Researchers Testing Stem Cell Therapy for Multiple Sclerosis
By Jonathan Springston, Editor, Relias Media
The National Institutes of Health (NIH) is providing funding for a study of FDA-approved drugs and autologous hematopoietic stem cell transplantation (AHSCT) to see which is more efficacious and cost-effective for treating severe forms of relapsing multiple sclerosis (MS).
More than 1 million Americans suffer from MS. The FDA has approved more than a dozen drugs to treat the disease, each varying in cost and efficacy. First- and second-line drugs may not be effective, while third-line drugs can control severe MS, but may cause debilitating side effects. The results of other research suggest AHSCT may treat MS effectively, but no one has formally compared this experimental therapy directly to third-line drugs.
“AHSCT has the potential to halt the progress of relapsing MS, eliminate the need for a person to take lifelong medication, and allow the body to partially regain function,” Anthony S. Fauci, MD, director of the National Institute of Allergy and Infectious Diseases (part of NIH), said in a statement. “However, we need to be certain that the benefits of this form of treatment outweigh its serious risks.”
Investigators plan to enroll 156 adults 18-55 years of age at 19 sites in the United States and the United Kingdom. Participants will be assigned to randomly receive AHSCT or one of the best available drugs. Researchers will follow these subjects for six years. Neurologists who conduct periodic exams and disability assessments will be blinded to the treatment assigned.

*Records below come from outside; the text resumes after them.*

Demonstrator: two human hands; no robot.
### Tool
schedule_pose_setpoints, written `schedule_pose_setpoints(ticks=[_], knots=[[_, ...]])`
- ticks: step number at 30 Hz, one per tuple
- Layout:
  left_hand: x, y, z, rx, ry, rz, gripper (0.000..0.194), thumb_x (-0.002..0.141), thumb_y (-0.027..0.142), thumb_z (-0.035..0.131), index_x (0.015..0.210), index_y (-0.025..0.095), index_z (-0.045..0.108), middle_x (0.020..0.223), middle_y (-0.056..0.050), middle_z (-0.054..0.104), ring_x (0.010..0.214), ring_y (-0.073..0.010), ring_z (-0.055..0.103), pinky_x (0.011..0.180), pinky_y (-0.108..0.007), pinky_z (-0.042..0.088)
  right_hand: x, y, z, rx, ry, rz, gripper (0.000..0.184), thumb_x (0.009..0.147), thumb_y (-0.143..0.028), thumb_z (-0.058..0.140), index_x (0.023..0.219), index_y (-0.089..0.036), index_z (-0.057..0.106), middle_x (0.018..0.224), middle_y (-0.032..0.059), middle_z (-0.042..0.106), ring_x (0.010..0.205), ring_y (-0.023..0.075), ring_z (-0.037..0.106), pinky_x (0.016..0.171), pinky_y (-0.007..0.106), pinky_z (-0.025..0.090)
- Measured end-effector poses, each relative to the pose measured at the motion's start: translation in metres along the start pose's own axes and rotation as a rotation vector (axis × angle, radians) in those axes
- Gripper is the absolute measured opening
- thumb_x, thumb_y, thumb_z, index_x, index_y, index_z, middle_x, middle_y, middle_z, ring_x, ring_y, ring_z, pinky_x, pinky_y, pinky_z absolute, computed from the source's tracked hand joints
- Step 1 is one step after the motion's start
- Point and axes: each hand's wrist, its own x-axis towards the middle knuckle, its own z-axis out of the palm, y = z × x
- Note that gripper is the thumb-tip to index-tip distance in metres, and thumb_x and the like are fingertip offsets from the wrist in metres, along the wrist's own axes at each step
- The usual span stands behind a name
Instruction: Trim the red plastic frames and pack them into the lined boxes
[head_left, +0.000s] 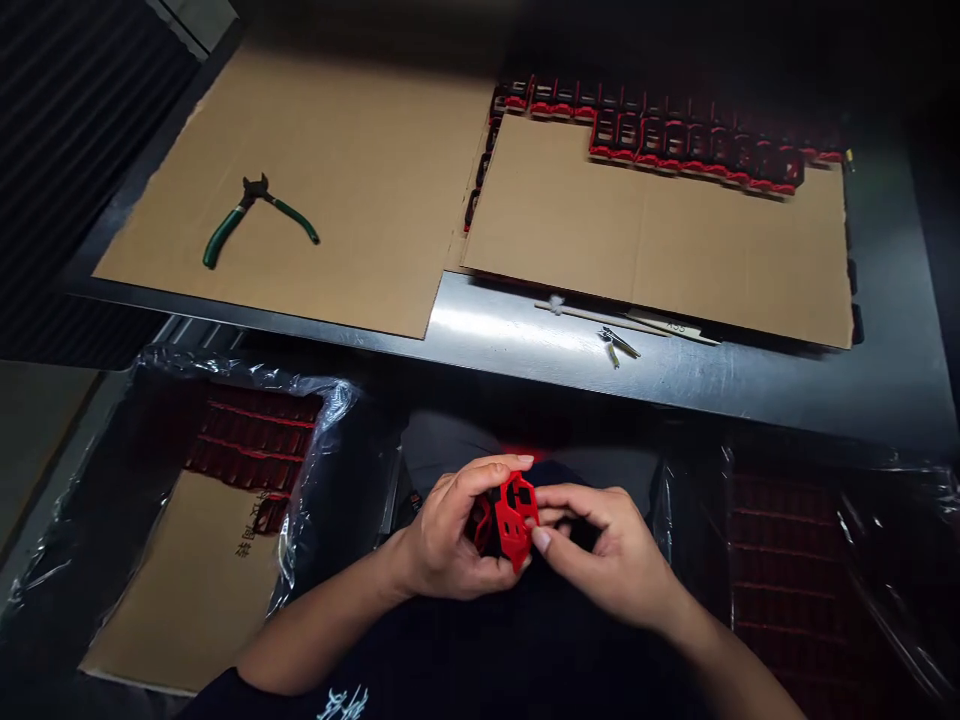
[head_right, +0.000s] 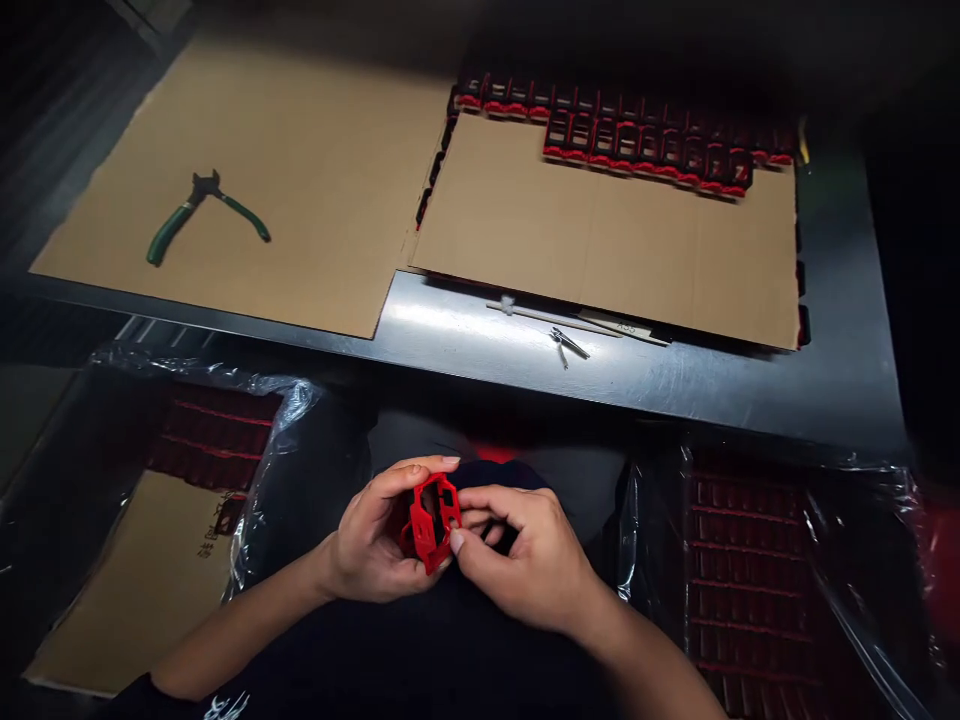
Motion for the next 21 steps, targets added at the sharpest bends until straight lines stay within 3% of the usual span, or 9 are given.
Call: schedule_pose_setpoints(ticks=[7,11,16,21], knots=[[0.007,0.004,-0.005,0.163,-0.045,0.053,0.075,0.072,0.025,0.074,0.14,0.017,0.043,0.118,-0.019,0.073,0.104,-0.0279,0.075,0.082,-0.038,0.065,0.01,-0.001,0.004,0.044,0.045,0.124,0.023,0.083,-0.016,0.061,0.096,-0.02,0.079,0.07,-0.0005,0.078,0.057,0.0137,0.071,0.055,0.021,0.055],[0.008,0.004,-0.004,0.198,-0.015,0.103,0.074,0.07,0.026,0.074,0.137,0.015,0.046,0.114,-0.019,0.075,0.1,-0.0284,0.076,0.08,-0.039,0.066,0.012,-0.003,0.009,-0.003,0.083,0.153,0.017,0.081,-0.017,0.064,0.09,-0.02,0.079,0.068,-0.0007,0.077,0.054,0.013,0.068,0.052,0.021,0.052],[0.012,0.005,-0.001,0.195,-0.015,0.096,0.072,0.067,0.023,0.071,0.135,0.018,0.046,0.11,-0.016,0.076,0.095,-0.0266,0.077,0.075,-0.037,0.067,0.009,-0.003,0.003,-0.031,-0.012,0.148,0.022,0.091,-0.022,0.059,0.094,-0.022,0.081,0.06,-0.0033,0.071,0.049,0.0113,0.061,0.05,0.021,0.048],[0.006,0.004,0.001,0.095,0.006,0.007,0.078,0.067,0.034,0.076,0.136,0.015,0.044,0.111,-0.018,0.073,0.097,-0.0285,0.076,0.078,-0.037,0.065,0.001,0.012,-0.008,0.266,-0.03,0.177,0.029,0.096,-0.035,0.057,0.109,-0.02,0.079,0.077,0.0037,0.079,0.069,0.0167,0.073,0.065,0.027,0.058]])
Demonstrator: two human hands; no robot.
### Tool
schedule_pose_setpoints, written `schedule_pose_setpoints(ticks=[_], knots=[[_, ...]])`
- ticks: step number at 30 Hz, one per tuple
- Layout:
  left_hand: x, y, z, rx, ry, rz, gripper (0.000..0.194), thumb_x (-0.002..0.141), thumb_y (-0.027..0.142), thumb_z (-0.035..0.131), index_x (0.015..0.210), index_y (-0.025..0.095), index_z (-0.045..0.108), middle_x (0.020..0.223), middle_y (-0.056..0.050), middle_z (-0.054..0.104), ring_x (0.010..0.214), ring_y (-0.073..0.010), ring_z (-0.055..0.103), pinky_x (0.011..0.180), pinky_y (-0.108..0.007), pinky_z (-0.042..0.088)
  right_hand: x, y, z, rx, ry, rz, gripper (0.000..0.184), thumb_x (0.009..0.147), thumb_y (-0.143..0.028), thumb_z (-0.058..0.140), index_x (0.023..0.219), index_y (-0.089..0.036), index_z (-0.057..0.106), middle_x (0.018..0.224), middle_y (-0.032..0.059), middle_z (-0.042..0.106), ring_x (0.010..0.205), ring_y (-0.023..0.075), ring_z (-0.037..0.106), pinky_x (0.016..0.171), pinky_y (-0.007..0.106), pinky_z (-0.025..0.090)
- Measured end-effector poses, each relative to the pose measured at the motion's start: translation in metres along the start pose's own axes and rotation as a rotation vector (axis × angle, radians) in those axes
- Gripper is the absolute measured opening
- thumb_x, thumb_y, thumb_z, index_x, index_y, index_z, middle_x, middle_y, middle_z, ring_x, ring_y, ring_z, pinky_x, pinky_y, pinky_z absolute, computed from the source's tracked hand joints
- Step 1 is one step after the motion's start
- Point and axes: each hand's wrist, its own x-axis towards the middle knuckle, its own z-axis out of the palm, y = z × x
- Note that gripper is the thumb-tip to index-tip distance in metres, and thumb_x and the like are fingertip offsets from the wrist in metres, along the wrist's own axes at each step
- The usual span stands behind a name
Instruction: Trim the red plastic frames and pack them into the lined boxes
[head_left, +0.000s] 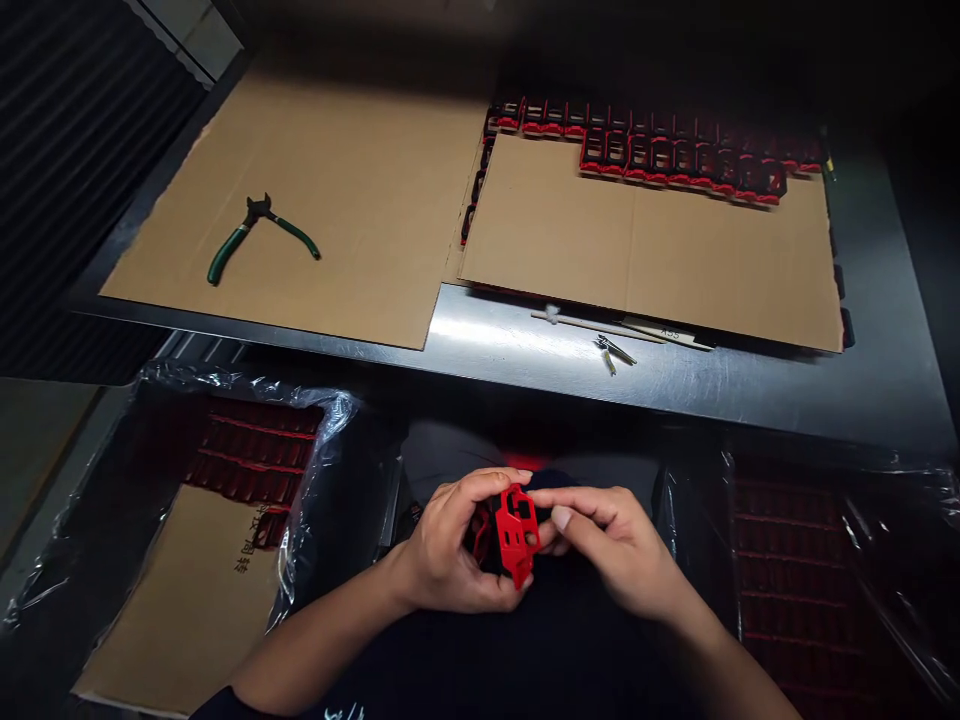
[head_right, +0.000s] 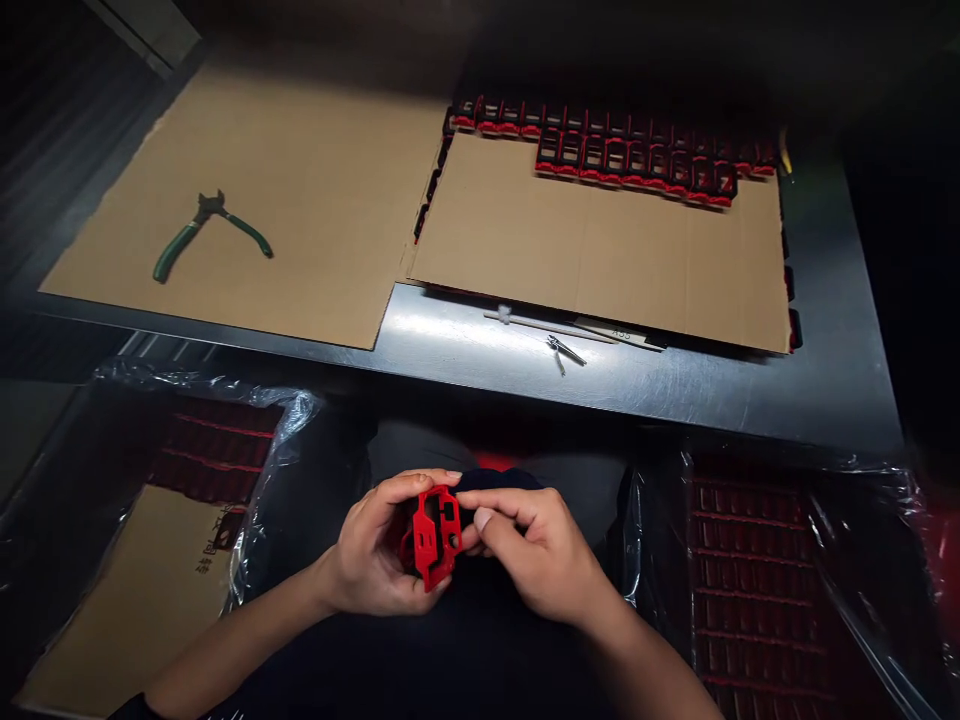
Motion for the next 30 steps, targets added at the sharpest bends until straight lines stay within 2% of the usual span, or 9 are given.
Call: schedule_pose_setpoints(ticks=[4,8,10,13,15,23,30], knots=[[-0.007,-0.003,0.003,-0.08,-0.018,-0.08,0.085,0.066,0.034,0.079,0.14,0.017,0.042,0.115,-0.017,0.071,0.098,-0.0278,0.075,0.081,-0.035,0.064,0.002,0.01,-0.002,0.181,-0.065,0.094,0.036,0.093,-0.048,0.064,0.112,-0.019,0.078,0.081,0.0068,0.079,0.072,0.017,0.073,0.068,0.028,0.058],[-0.009,-0.005,0.005,-0.102,-0.012,-0.044,0.096,0.07,0.034,0.078,0.151,0.015,0.029,0.12,-0.019,0.069,0.096,-0.025,0.075,0.083,-0.034,0.063,0.006,0.012,0.003,0.273,-0.154,0.156,0.037,0.089,-0.049,0.07,0.11,-0.019,0.078,0.077,0.0047,0.076,0.067,0.0142,0.069,0.069,0.027,0.054],[-0.008,-0.006,0.006,-0.108,0.0,-0.022,0.093,0.073,0.036,0.077,0.151,0.016,0.031,0.121,-0.019,0.069,0.097,-0.0251,0.075,0.083,-0.034,0.063,0.007,0.012,0.005,0.299,-0.165,0.164,0.036,0.089,-0.048,0.072,0.108,-0.018,0.078,0.074,0.0037,0.075,0.065,0.0128,0.067,0.068,0.026,0.053],[-0.008,-0.006,0.006,-0.134,0.003,-0.043,0.085,0.074,0.04,0.077,0.145,0.017,0.039,0.118,-0.017,0.07,0.095,-0.0258,0.075,0.08,-0.033,0.064,0.007,0.012,0.005,0.315,-0.158,0.171,0.035,0.088,-0.047,0.074,0.105,-0.018,0.078,0.07,0.002,0.074,0.063,0.0109,0.065,0.066,0.024,0.052],[-0.008,-0.005,0.006,-0.166,-0.013,-0.068,0.084,0.074,0.041,0.078,0.145,0.017,0.038,0.119,-0.018,0.07,0.092,-0.0255,0.076,0.079,-0.034,0.064,0.006,0.012,0.005,0.333,-0.15,0.176,0.035,0.086,-0.047,0.076,0.104,-0.017,0.077,0.068,0.0008,0.072,0.062,0.0102,0.064,0.066,0.023,0.052],[-0.008,-0.003,0.01,-0.386,-0.032,-0.192,0.081,0.075,0.031,0.078,0.142,0.022,0.035,0.132,-0.019,0.066,0.111,-0.0275,0.072,0.094,-0.036,0.06,0.005,0.014,0.008,0.426,-0.096,0.235,0.038,0.079,-0.045,0.084,0.099,-0.017,0.067,0.07,-0.0018,0.071,0.061,0.0082,0.064,0.064,0.021,0.051],[-0.006,-0.002,0.007,-0.401,-0.131,-0.308,0.076,0.071,0.024,0.077,0.135,0.022,0.036,0.134,-0.02,0.065,0.112,-0.0288,0.072,0.092,-0.036,0.06,0.005,0.016,0.009,0.403,-0.018,0.256,0.043,0.074,-0.047,0.088,0.097,-0.018,0.065,0.071,-0.0015,0.073,0.065,0.0077,0.065,0.068,0.02,0.049]])
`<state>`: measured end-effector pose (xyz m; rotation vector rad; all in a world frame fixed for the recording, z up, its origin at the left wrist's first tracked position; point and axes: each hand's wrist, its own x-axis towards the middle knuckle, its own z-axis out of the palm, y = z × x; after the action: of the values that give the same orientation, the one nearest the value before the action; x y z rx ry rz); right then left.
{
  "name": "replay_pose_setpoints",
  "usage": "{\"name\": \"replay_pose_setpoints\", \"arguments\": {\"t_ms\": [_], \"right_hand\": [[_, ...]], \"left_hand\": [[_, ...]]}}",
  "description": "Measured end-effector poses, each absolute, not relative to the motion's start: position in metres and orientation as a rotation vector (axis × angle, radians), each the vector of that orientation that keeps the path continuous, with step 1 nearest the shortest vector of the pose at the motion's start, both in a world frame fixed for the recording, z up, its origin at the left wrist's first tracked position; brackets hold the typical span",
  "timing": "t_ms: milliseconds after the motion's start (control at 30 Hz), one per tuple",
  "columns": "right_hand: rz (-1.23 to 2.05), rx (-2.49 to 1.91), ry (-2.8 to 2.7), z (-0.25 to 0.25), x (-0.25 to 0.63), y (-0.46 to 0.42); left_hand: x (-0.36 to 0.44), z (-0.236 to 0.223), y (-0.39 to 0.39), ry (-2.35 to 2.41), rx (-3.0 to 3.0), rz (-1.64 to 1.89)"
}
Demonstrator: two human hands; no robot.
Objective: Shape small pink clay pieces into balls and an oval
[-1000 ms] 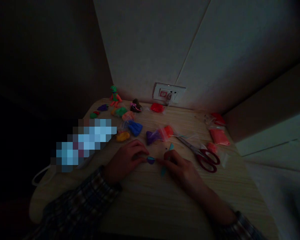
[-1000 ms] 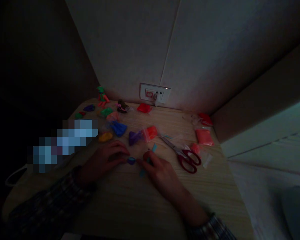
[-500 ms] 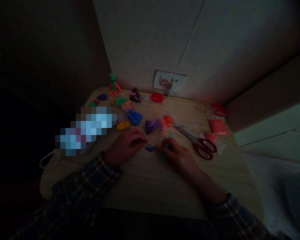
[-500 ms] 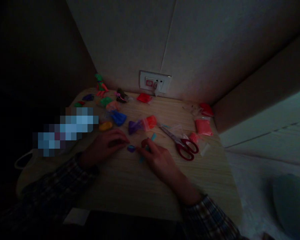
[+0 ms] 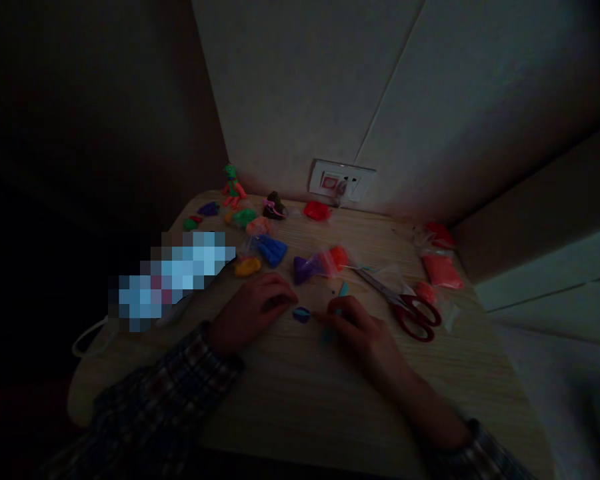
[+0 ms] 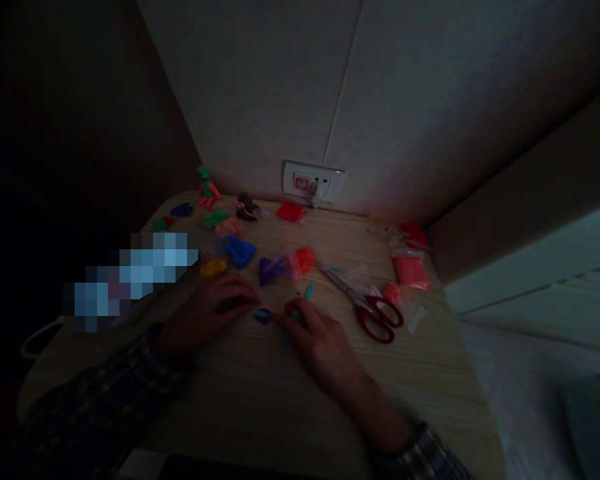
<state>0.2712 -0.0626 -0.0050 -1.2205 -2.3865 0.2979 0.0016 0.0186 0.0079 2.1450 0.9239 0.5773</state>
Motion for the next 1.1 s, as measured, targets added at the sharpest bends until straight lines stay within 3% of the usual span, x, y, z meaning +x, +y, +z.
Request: {"name": "replay_pose_setpoints", "arguments": {"t_ms": [1100], "right_hand": [[0.214,-1.233,-2.352,-0.004,0.271,-0.072]], "left_hand": [[0.003,0.009,0.014,0.921,2.199,0.625]]}}
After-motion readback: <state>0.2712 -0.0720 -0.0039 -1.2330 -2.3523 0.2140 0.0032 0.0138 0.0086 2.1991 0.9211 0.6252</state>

Researchers will measure the time elapsed between a subject’s assignment to a treatment and MS relapse or death from any cause, if either of these occur, during the first three years of follow-up. Also, they will compare the newly developing immune systems of subjects on AHSCT with the immunologic features of those who receive drugs. Other measures include disease activity and severity, healthcare costs, and quality of life.
Stem cell therapy shows promise for treating many conditions, but it is important the process is safe and properly regulated. In September 2019, the FDA released a warning about spurious treatments that are illegal and harmful. Not long after, the International Society for Stem Cell Research (ISSCR) issued guidance on informed consent for stem cell-based interventions.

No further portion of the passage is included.